Jason, lívido, parecía a punto de desmayarse. Ninguno de ellos había comido desde esa mañana, y apenas habían desayunado. Por su parte, Chloe lloraba cada vez más. Anthony no tenía mucho mejor aspecto y la propia Stevie se sentía débil.
– Creo que todos necesitamos comida. Nos llamarán si ocurre algo, y podemos volver esta noche -dijo en tono práctico.
Jason asintió. Necesitaba una copa, aunque no solía beber. Pero al menos en ese momento supondría cierto alivio.
– No quiero irme -dijo Chloe, sentándose entre sollozos.
– Vamos, Clo. -Anthony le dio un abrazo-. Mamá no querría que estuviésemos así. Además, tenemos que conservar las fuerzas.
Hacía un rato Stevie había sugerido un chapuzón en la piscina del hotel cuando volviesen y a él le había parecido buena idea. Necesitaba ejercicio para hacer frente a la tensión a la que estaban sometidos. La propia Stevie deseaba relajarse un rato en la piscina.
Consiguió sacarlos de la habitación tras saludar a la enfermera con un gesto. Fue una gran proeza moverles, ya que en realidad no querían separarse de Carole. Tampoco Stevie, pero sabía que tenían que mantener la moral tan alta como pudiesen. No había manera de saber cuánto duraría aquello y no podían permitirse el desánimo.
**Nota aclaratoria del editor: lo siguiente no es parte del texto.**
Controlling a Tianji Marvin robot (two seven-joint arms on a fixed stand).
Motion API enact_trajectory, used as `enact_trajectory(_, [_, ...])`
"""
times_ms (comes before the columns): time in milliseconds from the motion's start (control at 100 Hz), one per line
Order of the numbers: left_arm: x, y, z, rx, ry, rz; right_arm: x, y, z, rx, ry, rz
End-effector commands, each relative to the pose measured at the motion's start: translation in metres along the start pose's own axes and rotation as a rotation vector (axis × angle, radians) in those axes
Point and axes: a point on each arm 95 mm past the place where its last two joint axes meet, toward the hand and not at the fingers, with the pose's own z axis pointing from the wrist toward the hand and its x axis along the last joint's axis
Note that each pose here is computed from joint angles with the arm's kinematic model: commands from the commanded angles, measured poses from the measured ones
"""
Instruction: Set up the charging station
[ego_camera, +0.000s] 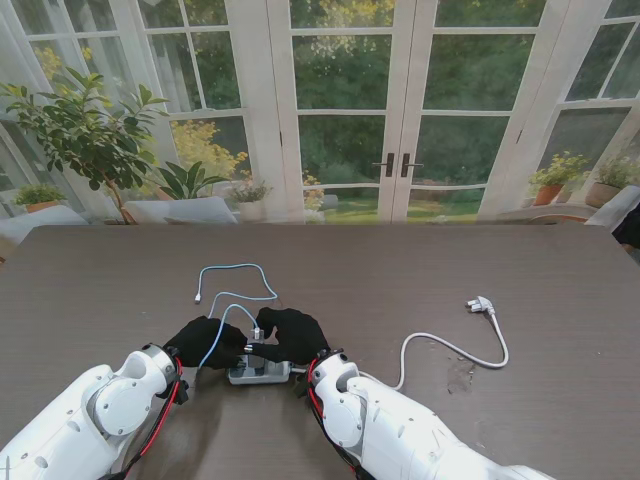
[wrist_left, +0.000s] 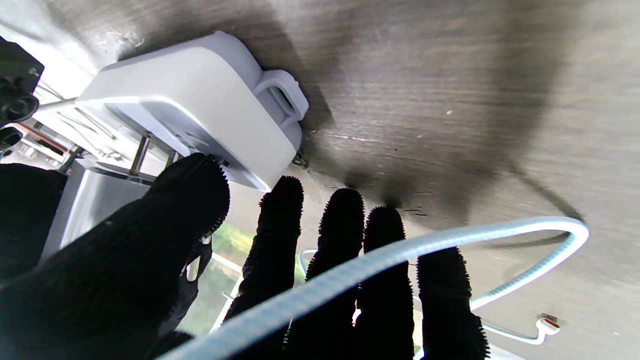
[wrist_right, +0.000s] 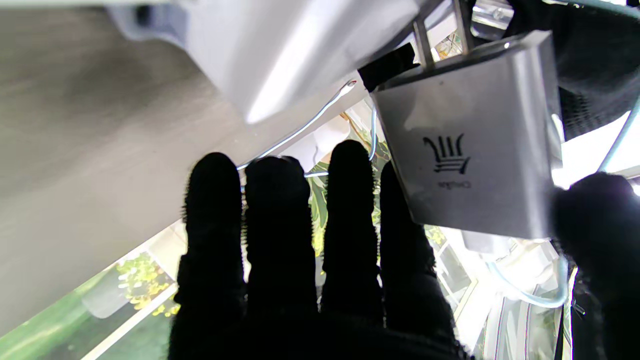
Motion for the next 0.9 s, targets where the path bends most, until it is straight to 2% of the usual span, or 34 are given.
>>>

Stevie sabía que en ese caso de nada le servirían a Carole, así que decidió cuidar de ellos. Tardaron una eternidad en llegar al ascensor. Chloe se había olvidado el suéter y Anthony, el abrigo. Volvieron de la habitación y entraron por fin en el ascensor, prometiéndose regresar al cabo de pocas horas. No soportaban tener que dejarla sola.